Revenue Recognition Principle

The principle prescribing that revenue is recognized when goods or services are delivered to customers. Recording revenue early overstates current-period income; recording it late understates current-period income.

Two-thirds of the work related to $24,000 of cash received in advance was performed this period.

Unearned Revenue, the liability account, has a credit balance of $24,000. Determine what the current account balance should equal. Since 2/3 of the work related to the cash received in advance has already been performed, the remaining liability is 1/3 of $24,000, 24/3= $8,000 x 2 = $16,000. debit the liability account, debiting Unearned Revenue, $16,000, crediting the Revenue account, $16,000.

The Prepaid Insurance account had a $4,000 debit balance at December 31, before adjusting for the costs of any expired coverage. An analysis of the company's insurance policies showed that $1,500 of unexpired insurance coverage remains.

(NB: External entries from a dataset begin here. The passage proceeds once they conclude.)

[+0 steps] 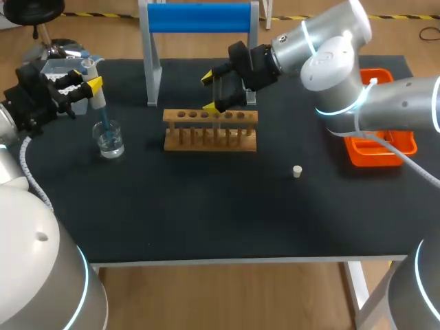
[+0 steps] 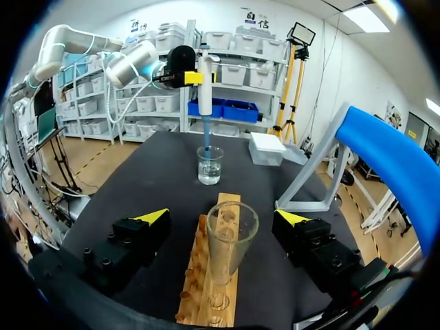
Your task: Invert the test tube, pick up the pipette, mount the tip to pipette, aspirate from beaker and dispense into the tube, eject the tip, return the pipette, and cap with the stopper.
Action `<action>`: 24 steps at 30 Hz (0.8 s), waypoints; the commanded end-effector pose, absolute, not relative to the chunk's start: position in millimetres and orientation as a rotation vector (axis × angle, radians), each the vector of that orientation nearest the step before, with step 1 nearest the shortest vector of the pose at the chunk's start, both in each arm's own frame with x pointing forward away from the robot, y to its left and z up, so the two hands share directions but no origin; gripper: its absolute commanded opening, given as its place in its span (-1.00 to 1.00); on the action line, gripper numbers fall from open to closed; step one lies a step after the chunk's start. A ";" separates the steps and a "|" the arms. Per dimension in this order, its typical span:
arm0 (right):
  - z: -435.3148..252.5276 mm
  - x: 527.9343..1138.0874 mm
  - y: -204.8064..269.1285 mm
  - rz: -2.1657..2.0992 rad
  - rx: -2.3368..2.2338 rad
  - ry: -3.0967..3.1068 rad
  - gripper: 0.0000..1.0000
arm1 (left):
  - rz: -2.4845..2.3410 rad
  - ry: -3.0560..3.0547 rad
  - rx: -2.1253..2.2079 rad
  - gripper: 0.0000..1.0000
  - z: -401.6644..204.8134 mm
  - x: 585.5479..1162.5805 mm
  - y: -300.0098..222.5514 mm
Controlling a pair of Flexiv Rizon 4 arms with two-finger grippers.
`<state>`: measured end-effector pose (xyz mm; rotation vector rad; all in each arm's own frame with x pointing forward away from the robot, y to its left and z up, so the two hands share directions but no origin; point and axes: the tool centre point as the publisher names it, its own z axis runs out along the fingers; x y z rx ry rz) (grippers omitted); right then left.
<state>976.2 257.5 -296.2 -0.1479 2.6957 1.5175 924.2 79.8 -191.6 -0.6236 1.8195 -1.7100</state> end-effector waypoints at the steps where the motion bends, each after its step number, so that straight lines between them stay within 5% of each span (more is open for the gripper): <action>1: -297.1 976.8 257.5 1.517 -0.142 2.698 1.00 | -1.706 1.820 -0.627 -1.00 -190.9 924.4 79.1; 24: -300.0 975.8 254.3 1.506 -0.099 2.695 1.00 | -1.706 1.820 -0.627 -1.00 -190.9 924.4 79.1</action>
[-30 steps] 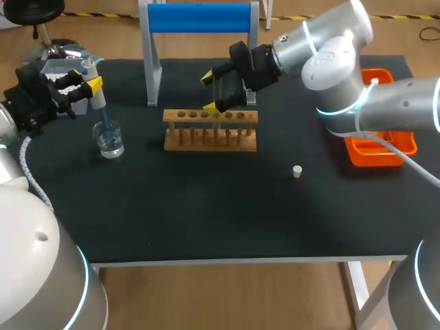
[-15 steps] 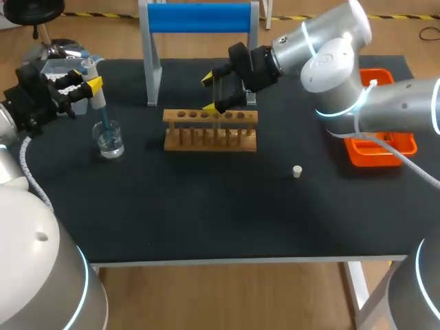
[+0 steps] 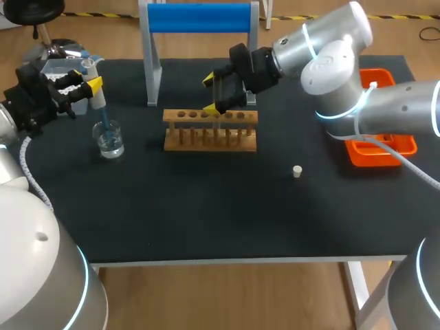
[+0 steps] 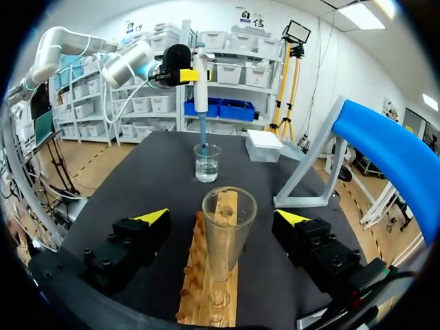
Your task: Invert the test tube, pick up the pipette, mount the tip to pipette, aspirate from beaker and dispense into the tube, eject the tip, return the pipette, and cap with the stopper.
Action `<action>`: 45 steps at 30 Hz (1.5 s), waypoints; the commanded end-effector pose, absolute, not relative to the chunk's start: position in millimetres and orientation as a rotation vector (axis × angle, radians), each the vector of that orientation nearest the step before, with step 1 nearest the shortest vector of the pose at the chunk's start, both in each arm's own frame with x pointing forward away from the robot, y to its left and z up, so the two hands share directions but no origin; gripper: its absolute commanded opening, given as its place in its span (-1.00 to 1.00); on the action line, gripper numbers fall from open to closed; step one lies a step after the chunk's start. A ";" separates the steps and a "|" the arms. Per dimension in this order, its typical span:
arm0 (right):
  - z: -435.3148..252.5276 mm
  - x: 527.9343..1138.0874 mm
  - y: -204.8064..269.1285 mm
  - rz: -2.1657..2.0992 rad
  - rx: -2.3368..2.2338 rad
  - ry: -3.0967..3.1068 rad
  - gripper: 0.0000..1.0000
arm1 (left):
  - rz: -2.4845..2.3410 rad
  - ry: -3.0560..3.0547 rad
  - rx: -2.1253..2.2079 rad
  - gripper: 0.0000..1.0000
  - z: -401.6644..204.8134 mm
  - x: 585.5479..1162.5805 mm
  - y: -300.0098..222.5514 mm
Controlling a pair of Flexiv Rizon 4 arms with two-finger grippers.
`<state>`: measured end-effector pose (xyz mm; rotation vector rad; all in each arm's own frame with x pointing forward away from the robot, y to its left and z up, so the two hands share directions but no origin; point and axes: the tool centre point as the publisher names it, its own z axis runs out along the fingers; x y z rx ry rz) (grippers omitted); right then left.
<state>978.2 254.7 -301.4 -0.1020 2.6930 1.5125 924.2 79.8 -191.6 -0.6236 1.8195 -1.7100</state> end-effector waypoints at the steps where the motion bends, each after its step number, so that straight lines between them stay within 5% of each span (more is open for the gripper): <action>1: -300.0 975.8 254.3 1.506 -0.099 2.695 1.00 | -1.706 1.820 -0.627 -1.00 -190.9 924.4 79.1; 45: -300.0 975.8 254.3 1.506 -0.099 2.695 1.00 | -1.599 1.835 -0.450 -1.00 -112.8 912.5 59.2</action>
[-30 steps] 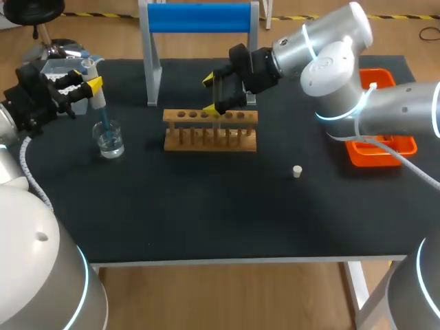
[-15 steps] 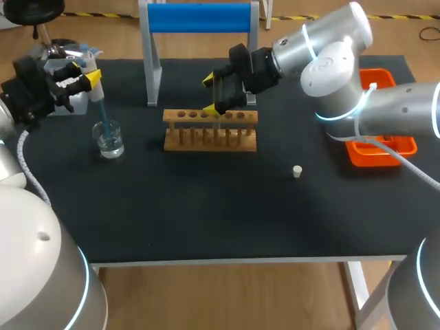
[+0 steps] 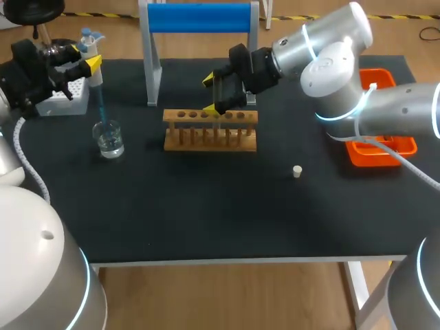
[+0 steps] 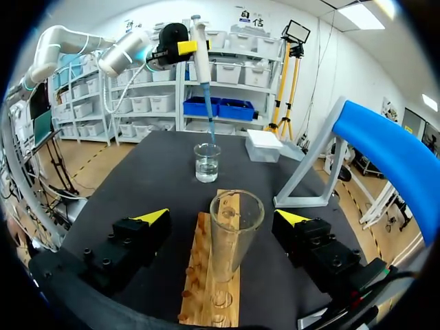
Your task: Invert the test tube, pick up the pipette, mount the tip to pipette, aspirate from beaker and dispense into the tube, eject the tip, return the pipette, and cap with the stopper.
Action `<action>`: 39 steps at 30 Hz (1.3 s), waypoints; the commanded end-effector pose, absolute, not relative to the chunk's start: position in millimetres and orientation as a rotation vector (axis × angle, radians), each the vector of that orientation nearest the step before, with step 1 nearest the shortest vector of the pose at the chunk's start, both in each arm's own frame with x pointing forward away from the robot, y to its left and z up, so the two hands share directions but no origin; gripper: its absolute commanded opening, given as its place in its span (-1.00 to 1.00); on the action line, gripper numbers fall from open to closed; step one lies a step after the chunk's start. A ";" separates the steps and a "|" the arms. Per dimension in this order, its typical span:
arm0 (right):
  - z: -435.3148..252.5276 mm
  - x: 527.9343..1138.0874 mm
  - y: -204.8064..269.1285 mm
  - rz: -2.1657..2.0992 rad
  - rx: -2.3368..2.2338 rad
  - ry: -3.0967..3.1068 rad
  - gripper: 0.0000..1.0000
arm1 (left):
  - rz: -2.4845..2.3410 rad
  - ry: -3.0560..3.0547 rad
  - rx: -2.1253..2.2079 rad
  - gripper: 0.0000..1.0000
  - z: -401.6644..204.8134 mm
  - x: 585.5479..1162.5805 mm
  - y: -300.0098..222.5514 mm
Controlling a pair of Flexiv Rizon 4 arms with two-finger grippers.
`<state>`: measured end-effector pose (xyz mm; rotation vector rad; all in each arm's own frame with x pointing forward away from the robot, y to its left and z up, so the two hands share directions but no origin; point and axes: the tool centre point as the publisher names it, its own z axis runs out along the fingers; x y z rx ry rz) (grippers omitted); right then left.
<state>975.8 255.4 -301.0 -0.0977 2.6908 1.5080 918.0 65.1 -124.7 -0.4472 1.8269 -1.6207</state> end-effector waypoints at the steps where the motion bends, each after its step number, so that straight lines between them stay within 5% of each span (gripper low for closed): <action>1: -300.0 975.8 254.3 1.506 -0.099 2.695 1.00 | -1.596 1.837 -0.441 -1.00 -109.4 911.8 56.4; 27: -300.0 975.8 254.3 1.506 -0.099 2.695 1.00 | -1.750 1.896 -0.196 -1.00 -74.6 911.3 -66.9; 39: -300.0 975.8 254.3 1.506 -0.099 2.695 1.00 | -1.779 1.904 -0.165 -1.00 -70.7 912.0 -83.7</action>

We need to reduce the balance in Prepaid Insurance, crediting the balance sheet account, Prepaid Insurance, $2,500 (4k-1.5k), and if we credit the balance sheet account, we need to debit an income statement account, Insurance Expense.

Depreciation on the company's equipment for the year is computed to be $20,000.

We reduce the value of the equipment using a contra asset account called Accumulated Depreciation. debit the income statement account, Depreciation Expense, we need to credit the balance sheet account, Accumulated Depreciation.

Salvage Value

an asset's expected value at the end of its useful life

Prepaid Expenses

or deferred expenses; items paid for in advance of receiving their benefits; classified as assets.

Unearned Revenue

or deferred revenues; Liability created when customers pay in advance for products or services; earned when the products or services are later delivered.

Book Value

or net amount; Asset's acquisition costs less its accumulated depreciation (or depletion, or amortization) also sometimes used synonymously as the carrying value of an account; also called asset book value.

Profit Margin

or return on sales; Ratio of a company's net income to its net sales; the percent of income in each dollar of revenue; also called net profit margin.